• **What is being asked**
Go through the material below, find each line with the word "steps", and copy those lines.

• **Data segment**

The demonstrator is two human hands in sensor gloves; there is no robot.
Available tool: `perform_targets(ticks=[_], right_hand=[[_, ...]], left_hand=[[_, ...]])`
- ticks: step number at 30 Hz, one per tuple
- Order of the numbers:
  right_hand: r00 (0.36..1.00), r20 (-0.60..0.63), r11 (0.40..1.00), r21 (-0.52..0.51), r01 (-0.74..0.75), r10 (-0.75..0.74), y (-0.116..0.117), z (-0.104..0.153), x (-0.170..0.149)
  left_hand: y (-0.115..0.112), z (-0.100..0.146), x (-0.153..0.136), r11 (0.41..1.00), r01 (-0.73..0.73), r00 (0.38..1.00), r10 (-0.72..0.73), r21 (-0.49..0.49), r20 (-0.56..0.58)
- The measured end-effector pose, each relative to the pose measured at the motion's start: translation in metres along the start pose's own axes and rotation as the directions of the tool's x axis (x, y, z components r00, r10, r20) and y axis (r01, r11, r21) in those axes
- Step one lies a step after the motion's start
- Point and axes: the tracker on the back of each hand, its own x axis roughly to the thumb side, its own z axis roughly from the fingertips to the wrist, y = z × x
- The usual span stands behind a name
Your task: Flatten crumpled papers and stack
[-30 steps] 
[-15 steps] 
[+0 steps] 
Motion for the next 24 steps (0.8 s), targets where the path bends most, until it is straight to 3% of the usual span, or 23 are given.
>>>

• **Exercise output**
[-30 steps] 
[-15 steps] 
[+0 steps] 
Motion for the next 24 steps (0.8 s), targets where the path bends most, until it is straight to 3% of the usual span, or 23 are given.

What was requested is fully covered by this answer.